Он с отвращением рассматривает существование, не тот или иной аспект его, а обычное, тщетное, случайное существование само по себе. Он пишет в записной книжке неразборчивым почерком: «Моя ненависть, мое отвращение к существованию, это все разные способы принудить меня существовать, ввергнуть меня в существование; […]слюна у меня сладковатая, тело теплое; мне муторно от самого себя […]»[63]
В другие, безлунные ночи мужчина избирает другой путь. Он заходит в какой-то тупик. В конце тупика стоит дом, в котором светится красный огонек. Мужчина стучится в дверь. Он тут завсегдатай. Он справляется, не появилась ли у хозяйки новая, свежая девушка. Двойная жизнь: днем — респектабельный философ, ночью — развратный либертэн.
Возможно, что он предпочитал мальчиков… Этот холостяк, у которого в кровати никогда не было ни одной женщины — ни супруги, ни возлюбленной, который живет со слугой, а не со служанкой, разврат предпочитал извращению. Теперь маршрут кантовской прогулки, пролегающий по схеме, беспокойно блуждающей в общественном саду, сменяется на маршрут, обладающий плохой репутацией, ведущий к поискам встреч сколь мимолетных, столь и позорных.
Возможно, что кантовская жестокость по отношению к себе самому, эта ненормальная любовь к налагаемому на себя долгу, который причиняет боль, вела «элегантного магистра» к какому-то ужасному тайному свиданию, при котором щелкала плеть и текла кровь.
Возможно, что наш мужчина — просто обыкновенный денди.
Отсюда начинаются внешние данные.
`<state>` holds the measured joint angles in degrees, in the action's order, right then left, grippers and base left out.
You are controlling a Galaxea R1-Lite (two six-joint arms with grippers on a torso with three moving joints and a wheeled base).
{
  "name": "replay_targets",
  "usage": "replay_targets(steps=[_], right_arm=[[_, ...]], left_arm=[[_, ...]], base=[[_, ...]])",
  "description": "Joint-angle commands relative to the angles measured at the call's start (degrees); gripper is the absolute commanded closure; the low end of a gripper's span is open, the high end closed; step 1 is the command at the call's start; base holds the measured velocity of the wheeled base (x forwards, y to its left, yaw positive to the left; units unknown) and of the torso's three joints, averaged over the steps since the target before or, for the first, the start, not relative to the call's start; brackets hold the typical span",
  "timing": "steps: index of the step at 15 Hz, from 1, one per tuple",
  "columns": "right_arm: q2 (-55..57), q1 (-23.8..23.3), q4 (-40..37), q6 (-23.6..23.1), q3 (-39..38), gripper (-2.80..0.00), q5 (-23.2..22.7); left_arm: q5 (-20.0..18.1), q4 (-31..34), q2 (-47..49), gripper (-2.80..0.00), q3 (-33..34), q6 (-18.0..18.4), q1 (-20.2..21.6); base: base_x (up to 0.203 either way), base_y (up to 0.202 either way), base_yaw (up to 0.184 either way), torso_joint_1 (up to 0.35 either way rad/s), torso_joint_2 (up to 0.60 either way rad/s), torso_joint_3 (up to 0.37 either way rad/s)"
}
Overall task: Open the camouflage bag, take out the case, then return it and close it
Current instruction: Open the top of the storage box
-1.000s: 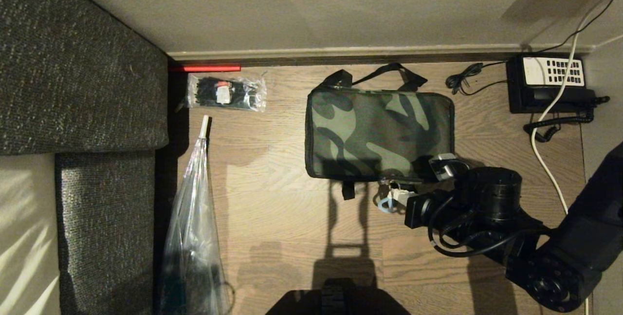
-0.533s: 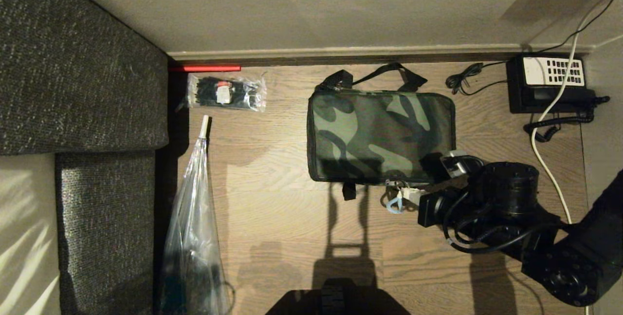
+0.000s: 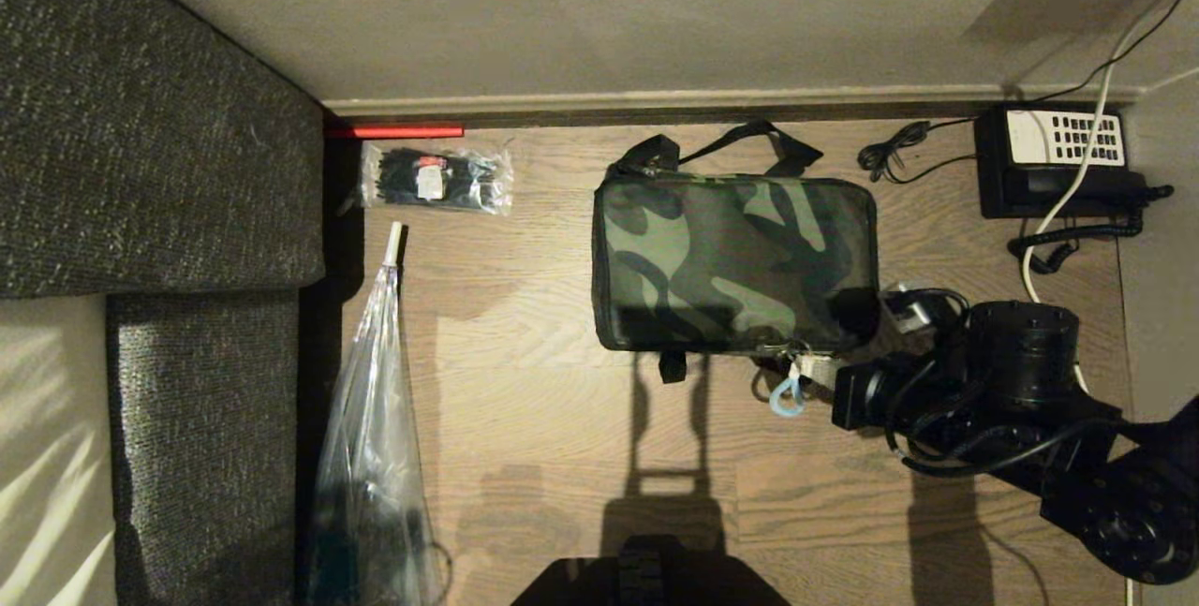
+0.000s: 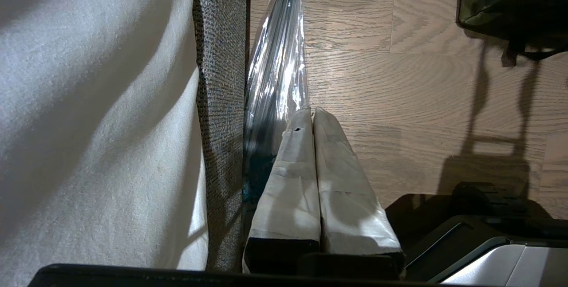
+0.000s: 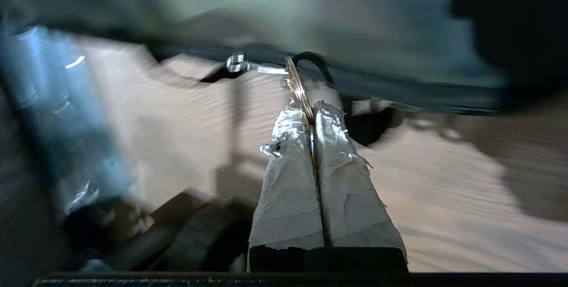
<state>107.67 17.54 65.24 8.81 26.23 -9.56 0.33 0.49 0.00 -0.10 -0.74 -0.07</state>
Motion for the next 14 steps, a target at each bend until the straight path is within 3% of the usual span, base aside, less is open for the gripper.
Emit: replay_targets(steps=[1, 5, 9, 14], right_arm=[[-1.7, -0.3, 0.1, -1.3, -0.3, 0.0, -0.3], [-3.3, -1.7, -2.4, -1.8, -1.3, 0.0, -1.3], [-5.8, -5.8, -3.7, -2.9, -1.4, 0.0, -6.2], [-7.1, -9.8, -7.4, -4.6, -1.5, 0.0, -7.1]], left_arm=[[0.0, 0.0, 0.0, 0.0, 0.0, 0.0, 0.1], [0.0, 0.0, 0.0, 0.0, 0.0, 0.0, 0.0], [0.0, 0.0, -0.1, 0.0, 0.0, 0.0, 0.1], [0.0, 0.0, 0.0, 0.0, 0.0, 0.0, 0.0]], base=[[0.0, 0.0, 0.0, 0.0, 0.0, 0.0], [0.0, 0.0, 0.0, 0.0, 0.0, 0.0], [0.0, 0.0, 0.0, 0.0, 0.0, 0.0], [0.0, 0.0, 0.0, 0.0, 0.0, 0.0]])
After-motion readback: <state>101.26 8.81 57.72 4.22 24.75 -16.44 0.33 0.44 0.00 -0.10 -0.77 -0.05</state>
Его мании, его тщательность, с которой он за собой следил, эта его абсолютная оригинальность, это придание стиля своему существованию, уже в конце 18 века предвозвещают Бруммеля или Бодлера, этих великих художников меланхолии.
Возможно, что наш второй Кант возвращается к своей юношеской жизни и озаряет свой мозг в контакте с умершими — за крышкой стола. При этом он не обязательно должен был бы оказаться в плохом обществе. Величайшие умы 19 столетия были воодушевлены магнетизмом и паранормальными явлениями — великий Шопенгауэр любил спиритические сеансы. Впрочем, достаточно одной только легкой деформации
В конце концов, кантовскую мораль знак за знаком можно повернуть в апофеоз дьявола: добро — это зло, а зло — это добро. При этом получаются правила, которые нам слишком даже знакомы в этот варварский двадцатый век:
«Умри так, чтобы твоя смерть могла послужить примером всему человечеству».
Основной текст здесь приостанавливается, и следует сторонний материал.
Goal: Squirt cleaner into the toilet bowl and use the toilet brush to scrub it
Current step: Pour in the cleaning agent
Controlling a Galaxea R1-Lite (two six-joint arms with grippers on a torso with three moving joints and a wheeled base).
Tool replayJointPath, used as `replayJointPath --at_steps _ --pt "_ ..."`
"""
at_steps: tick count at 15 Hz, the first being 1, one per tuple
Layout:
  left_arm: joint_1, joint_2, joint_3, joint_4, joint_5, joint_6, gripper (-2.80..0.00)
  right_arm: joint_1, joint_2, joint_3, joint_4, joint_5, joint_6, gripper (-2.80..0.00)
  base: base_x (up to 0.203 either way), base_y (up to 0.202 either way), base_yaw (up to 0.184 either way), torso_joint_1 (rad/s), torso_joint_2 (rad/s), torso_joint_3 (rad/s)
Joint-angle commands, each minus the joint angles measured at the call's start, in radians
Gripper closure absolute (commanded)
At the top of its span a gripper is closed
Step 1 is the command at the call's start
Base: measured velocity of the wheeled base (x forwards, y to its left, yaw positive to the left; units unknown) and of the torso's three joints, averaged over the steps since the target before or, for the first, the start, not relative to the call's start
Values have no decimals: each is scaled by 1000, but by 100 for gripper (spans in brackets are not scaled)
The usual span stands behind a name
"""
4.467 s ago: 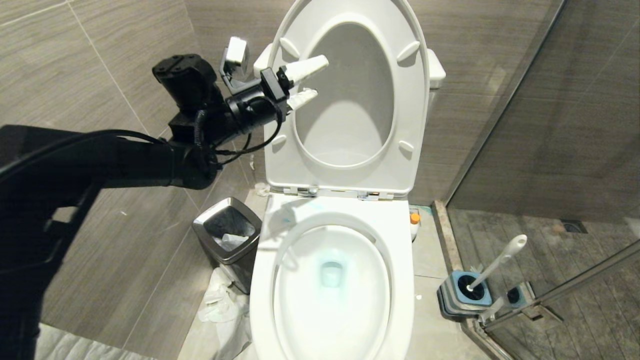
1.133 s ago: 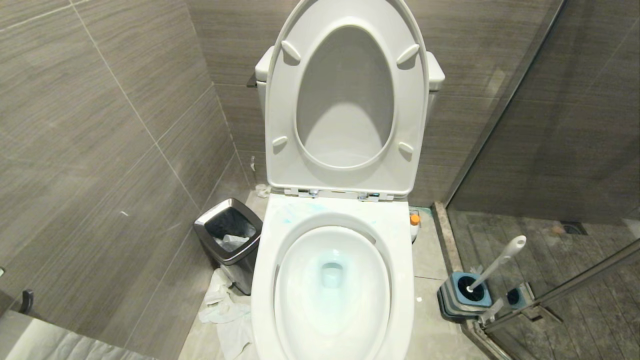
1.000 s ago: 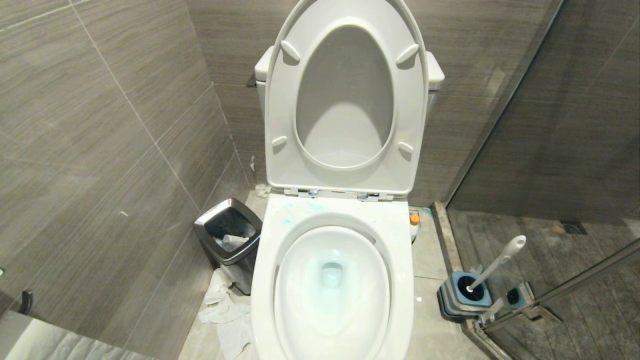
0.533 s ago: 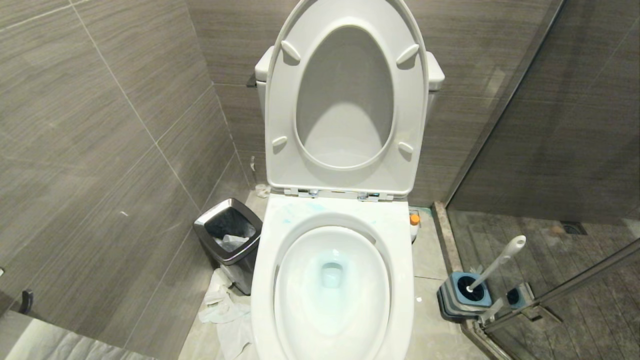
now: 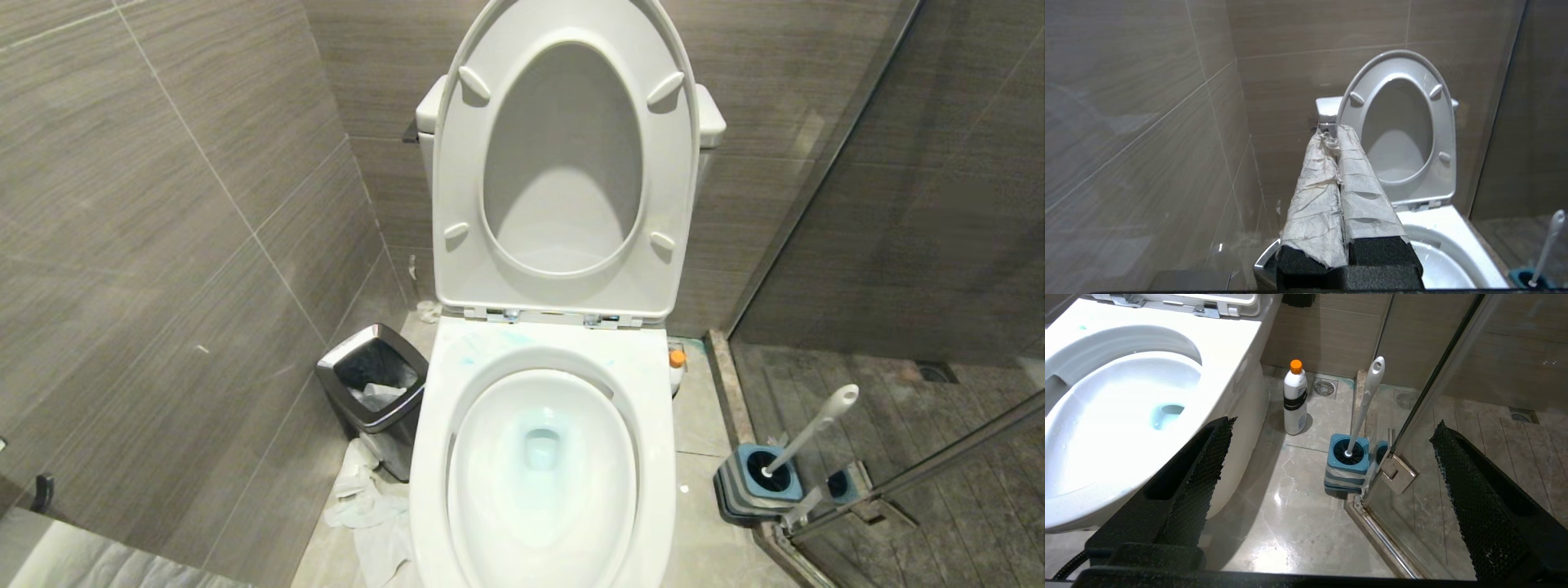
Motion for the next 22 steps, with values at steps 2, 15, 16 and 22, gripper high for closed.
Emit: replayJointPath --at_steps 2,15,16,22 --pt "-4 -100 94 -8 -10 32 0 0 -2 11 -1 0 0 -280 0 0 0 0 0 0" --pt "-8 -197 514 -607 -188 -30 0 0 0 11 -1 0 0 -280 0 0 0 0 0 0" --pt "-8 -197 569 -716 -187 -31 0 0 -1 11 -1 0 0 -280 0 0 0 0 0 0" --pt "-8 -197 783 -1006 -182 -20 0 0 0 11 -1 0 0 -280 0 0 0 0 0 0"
Или: «Не довольствуйся тем, чтобы погиб весь мир, а поступай так, чтобы весь мир желал, чтобы весь мир погиб».
Или: «Умирай так, чтобы твоя смерть могла распространиться по всему свету». Я не утверждаю, что нацизм вытекает из кантианства, я только говорю, что в кантианстве, как и в любой морали, стремящейся к универсальности, заложен зародыш перверсии, который стоит только активизировать, чтобы вызвать геноцид и массовое уничтожение.
Или…
Но я прекращаю здесь свои манипуляции.
Вы видите, лучше, чтобы Кант оставался бесплодным. Он мог бы наплодить только окаянных сыновей и таких потомков, о которых трудно даже что-либо сказать.
Поостережемся же разрывать кокон философа!
Возвращение Марии Шарлоты
Кант — это философ границы. Ни на той стороне, ни на этой, ни бунтарь, ни покорный по натуре, он жил в равновесии в эпоху неравновесия, постоянно находясь в опасности разбиться при выполнении сальто мортале. Слишком честный, чтобы быть непорядочным, слишком порядочный, чтобы быть честным.
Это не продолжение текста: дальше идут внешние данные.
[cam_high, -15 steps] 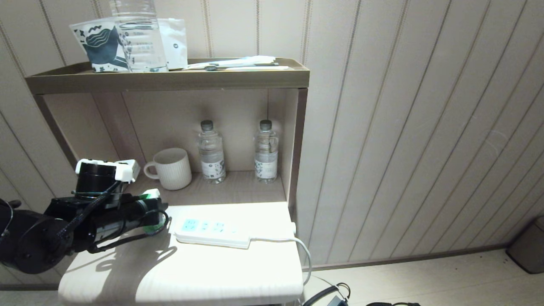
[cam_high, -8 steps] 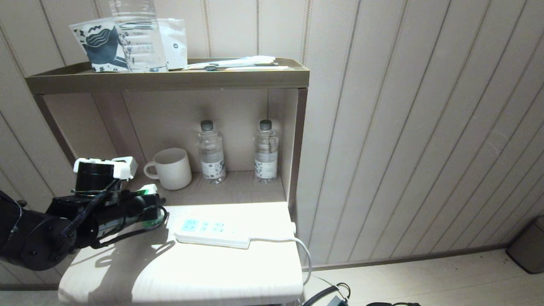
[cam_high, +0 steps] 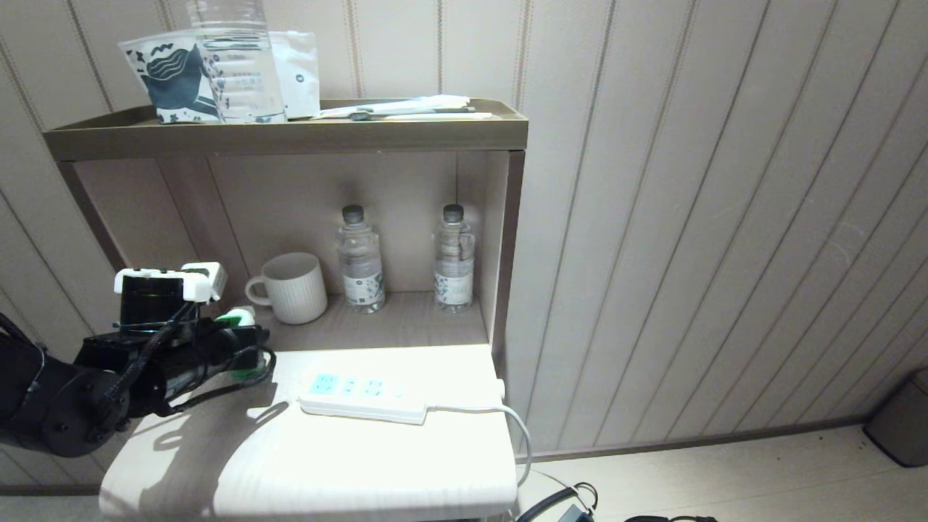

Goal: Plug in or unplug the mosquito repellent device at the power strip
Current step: Insert the plug into the socket

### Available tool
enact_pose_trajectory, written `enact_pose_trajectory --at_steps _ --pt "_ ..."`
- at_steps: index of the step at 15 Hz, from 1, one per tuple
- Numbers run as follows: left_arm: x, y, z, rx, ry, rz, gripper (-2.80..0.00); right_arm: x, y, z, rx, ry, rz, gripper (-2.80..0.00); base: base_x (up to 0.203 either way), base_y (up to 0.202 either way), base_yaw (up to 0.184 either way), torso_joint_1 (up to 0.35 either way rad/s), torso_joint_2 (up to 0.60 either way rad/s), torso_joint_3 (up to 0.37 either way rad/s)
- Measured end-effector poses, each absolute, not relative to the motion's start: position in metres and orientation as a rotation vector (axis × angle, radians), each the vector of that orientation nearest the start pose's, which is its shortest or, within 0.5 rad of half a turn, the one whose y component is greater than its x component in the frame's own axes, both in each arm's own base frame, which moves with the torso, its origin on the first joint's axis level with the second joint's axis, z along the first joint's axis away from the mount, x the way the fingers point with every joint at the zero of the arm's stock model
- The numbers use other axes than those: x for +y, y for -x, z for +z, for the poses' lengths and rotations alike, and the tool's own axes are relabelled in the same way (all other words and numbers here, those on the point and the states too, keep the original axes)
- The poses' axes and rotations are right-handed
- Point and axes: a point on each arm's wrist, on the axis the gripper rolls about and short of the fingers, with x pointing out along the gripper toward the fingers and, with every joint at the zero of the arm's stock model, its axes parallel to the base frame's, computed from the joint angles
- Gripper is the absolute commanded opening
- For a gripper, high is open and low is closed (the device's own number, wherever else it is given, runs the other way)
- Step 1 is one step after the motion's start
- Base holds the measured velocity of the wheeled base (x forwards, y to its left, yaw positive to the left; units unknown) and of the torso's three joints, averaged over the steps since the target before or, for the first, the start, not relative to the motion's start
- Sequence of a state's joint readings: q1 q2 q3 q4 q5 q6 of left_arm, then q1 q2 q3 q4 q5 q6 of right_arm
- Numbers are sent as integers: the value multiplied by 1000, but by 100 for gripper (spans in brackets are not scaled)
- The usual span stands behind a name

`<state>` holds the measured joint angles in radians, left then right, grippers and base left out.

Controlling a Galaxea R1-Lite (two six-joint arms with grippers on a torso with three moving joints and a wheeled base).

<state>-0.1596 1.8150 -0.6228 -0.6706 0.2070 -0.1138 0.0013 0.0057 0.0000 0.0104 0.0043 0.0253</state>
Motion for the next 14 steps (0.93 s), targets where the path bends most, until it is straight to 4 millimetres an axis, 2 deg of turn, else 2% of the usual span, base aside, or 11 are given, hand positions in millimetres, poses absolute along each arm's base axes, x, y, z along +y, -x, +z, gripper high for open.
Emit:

Философ жонглирует, балансируя на канате, который протянут между двумя безднами — одной под ним и одной над ним. Так и нужно прочитывать три монументальные «Критики»: как терапевтические процедуры человека, терзаемого внутренними противоречиями, акробата-канатоходца разума и неразумного, который ежедневно слышит призыв как возвышенного, так и низменного.
Я надеюсь, что мне удалось показать Вам, что сексуальность Канта коренится не в его жизни, а в его творчестве. Великая афера заключается в том, чтобы противостоять вещи в себе.
Как я уже показал, кантианство было набором сценариев. А в заключение я хотел бы представить Вам наименее пугающий из них.
Представьте себе возвращение Марии Шарлоты в Кёнигсберг. Да-да, той самой образованной и в то же время живой дамы, которая заигрывала с Кантом, находясь в Берлине…
Ей нашлось бы место у нашего философа.
Не обязательно в его постели, но и не на сомнительном троне супруги.
Она могла бы стать душой его салона.